The importance of RV dysfunction assessed with echocardiography, CTPA, or laboratory markers for the decision to initiate home treatment in low-risk patients is still a matter of discussion. In earlier trials, patients with RV dysfunction were specifically excluded from being eligible for discharge [11]. In the very recent HOME-PE trial, patients with RV dysfunction were also eligible for discharge. Notably, none of the 90 patients with RV dysfunction in this trial experienced adverse outcomes during follow-up. Similarly, 15 patients with RV dysfunction were discharged safely in our study. Thus, we would argue that although signs of RV dysfunction are associated with increased mortality [30, 31], those patients should not be dogmatically excluded from home treatment. Presumably, whether RV dysfunction was preexisting should also be taken into account. Importantly, the low concordance between CTPA and echocardiography in identifying RV dysfunction [32], coupled with differences in prognostic values of specific imaging signs (e.g., subhepatic contrast reflux into inferior vena cava was a strong predictor of mortality while others were not [33]) suggests an oversimplification in treating RV dysfunction as a binary variable.

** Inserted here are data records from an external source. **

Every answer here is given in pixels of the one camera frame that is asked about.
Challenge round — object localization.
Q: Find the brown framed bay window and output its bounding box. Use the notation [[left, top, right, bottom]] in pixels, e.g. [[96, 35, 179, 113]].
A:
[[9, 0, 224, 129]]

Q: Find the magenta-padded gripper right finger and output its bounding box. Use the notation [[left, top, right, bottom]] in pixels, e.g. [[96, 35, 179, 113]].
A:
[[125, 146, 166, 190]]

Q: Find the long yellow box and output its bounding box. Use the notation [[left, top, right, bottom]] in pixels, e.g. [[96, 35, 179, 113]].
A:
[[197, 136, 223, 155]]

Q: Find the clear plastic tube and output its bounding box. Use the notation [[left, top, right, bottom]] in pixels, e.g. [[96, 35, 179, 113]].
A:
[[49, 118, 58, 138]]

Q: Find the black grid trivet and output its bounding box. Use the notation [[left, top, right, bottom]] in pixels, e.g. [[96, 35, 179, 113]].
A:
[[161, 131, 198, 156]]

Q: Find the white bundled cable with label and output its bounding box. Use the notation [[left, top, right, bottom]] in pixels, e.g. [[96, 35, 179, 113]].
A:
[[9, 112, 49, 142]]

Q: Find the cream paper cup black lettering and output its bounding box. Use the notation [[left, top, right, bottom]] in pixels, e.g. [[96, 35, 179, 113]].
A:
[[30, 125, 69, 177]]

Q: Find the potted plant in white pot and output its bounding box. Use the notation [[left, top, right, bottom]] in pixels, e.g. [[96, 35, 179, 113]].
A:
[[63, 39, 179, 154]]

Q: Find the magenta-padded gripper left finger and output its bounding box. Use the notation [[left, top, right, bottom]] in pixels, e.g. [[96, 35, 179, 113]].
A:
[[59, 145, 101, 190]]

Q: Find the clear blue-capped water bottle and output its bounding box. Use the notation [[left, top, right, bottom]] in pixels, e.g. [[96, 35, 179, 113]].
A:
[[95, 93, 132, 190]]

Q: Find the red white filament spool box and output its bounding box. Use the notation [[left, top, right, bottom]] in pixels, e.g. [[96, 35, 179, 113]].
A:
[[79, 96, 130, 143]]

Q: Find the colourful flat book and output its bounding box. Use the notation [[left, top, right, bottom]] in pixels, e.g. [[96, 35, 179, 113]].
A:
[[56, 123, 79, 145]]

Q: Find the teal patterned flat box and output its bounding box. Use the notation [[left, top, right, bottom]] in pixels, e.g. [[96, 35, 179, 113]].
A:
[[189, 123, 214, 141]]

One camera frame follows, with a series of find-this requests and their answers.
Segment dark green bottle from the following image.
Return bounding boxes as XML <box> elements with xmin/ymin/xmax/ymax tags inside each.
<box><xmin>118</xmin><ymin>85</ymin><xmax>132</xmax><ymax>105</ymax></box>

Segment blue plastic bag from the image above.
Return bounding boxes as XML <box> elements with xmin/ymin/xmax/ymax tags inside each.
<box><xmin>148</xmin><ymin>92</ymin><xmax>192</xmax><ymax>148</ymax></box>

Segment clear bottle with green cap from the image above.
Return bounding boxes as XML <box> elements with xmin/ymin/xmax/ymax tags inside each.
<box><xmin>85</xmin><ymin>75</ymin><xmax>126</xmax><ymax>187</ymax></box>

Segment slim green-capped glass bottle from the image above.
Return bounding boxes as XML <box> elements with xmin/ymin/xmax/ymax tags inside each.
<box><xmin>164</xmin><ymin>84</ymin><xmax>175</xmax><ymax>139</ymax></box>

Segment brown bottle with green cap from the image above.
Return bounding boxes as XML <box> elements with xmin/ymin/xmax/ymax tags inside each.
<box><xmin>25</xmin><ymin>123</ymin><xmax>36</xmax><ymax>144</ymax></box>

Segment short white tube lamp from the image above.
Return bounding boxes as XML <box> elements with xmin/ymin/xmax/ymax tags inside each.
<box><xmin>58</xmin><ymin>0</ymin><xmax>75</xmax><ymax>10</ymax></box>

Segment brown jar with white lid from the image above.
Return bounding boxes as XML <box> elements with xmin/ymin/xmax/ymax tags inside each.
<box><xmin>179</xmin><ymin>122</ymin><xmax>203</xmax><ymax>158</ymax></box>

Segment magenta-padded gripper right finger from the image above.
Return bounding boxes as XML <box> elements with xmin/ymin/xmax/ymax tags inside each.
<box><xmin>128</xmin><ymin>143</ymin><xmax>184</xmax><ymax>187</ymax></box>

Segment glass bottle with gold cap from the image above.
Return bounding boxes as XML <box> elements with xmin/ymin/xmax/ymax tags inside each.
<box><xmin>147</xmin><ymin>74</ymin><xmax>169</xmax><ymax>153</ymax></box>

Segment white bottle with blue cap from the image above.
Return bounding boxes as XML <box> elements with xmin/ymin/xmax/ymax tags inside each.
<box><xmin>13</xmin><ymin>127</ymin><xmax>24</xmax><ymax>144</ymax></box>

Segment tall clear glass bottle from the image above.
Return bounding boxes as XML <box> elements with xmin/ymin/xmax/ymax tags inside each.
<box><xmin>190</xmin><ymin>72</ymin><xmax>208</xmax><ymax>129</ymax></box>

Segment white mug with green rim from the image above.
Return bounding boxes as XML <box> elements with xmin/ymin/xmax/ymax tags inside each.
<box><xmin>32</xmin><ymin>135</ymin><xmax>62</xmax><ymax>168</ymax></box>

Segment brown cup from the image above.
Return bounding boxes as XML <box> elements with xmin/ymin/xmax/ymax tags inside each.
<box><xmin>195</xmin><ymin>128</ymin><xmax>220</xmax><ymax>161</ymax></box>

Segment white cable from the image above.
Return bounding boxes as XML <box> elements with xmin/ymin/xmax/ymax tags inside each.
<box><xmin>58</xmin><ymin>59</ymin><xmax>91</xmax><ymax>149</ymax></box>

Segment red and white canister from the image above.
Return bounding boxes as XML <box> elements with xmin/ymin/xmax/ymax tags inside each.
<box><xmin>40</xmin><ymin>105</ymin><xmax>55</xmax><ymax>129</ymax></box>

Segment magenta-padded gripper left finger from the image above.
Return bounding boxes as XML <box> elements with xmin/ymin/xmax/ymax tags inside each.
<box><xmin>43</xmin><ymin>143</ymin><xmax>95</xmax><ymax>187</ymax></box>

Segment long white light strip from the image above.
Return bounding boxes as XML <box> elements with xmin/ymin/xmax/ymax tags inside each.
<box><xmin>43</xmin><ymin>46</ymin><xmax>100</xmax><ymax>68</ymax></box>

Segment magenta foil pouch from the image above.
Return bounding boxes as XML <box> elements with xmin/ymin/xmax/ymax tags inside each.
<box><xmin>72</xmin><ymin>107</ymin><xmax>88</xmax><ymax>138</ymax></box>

A more nuanced understanding and refinement of RV dysfunction could enhance the selection process for PE patients suitable for home treatment. Another important subpopulation are patients with cancer, who are excluded from home treatment when using the sPESI strategy. However, in the HOME-PE trial and in our study, patients with cancer could be safely selected for discharge. More prospective data on this large subpopulation of PE patients with cancer regarding outpatient management is needed to refine home treatment recommendations.

Our study is limited by several issues related to its retrospective nature. Retrospective assessment of variables such as “medical or social reason for admission to hospital”, a Hestia criterion, are prone to bias as the assessor might be influenced by the factual decision of admitting or discharging a patient. No general approach is recommended to evaluate the safety of discharge management in acute PE. We have reported and interpreted 30-day mortality outcomes. More data on the presence of deep vein thrombosis, bleeding complications, recurrent VTE events and factors such as patient preference or usage of decision support systems would likely add valuable information on the evaluation of safety but could not be reliably assessed across all patients in our study. Advantages of the retrospective approach are that, in contrast to clinical trials, we could include all consecutive patients diagnosed with PE. Together with the moderate-to-large number of patients, this study can provide a comprehensive overview of clinical practice in PE patients treated at a tertiary care center in a European country.

Conclusion

Home treatment of acute PE substantially increased during the study period but might still be underused in clinical practice. No safety concern regarding home treatment occurred in our study. Notably, one in five intermediate-low-risk patients was discharged immediately, suggesting that immediate and early discharge of acute PE patients might be extended to a carefully selected intermediate-low-risk population. Future efforts should be directed on how to identify intermediate-low-risk patients eligible for discharge.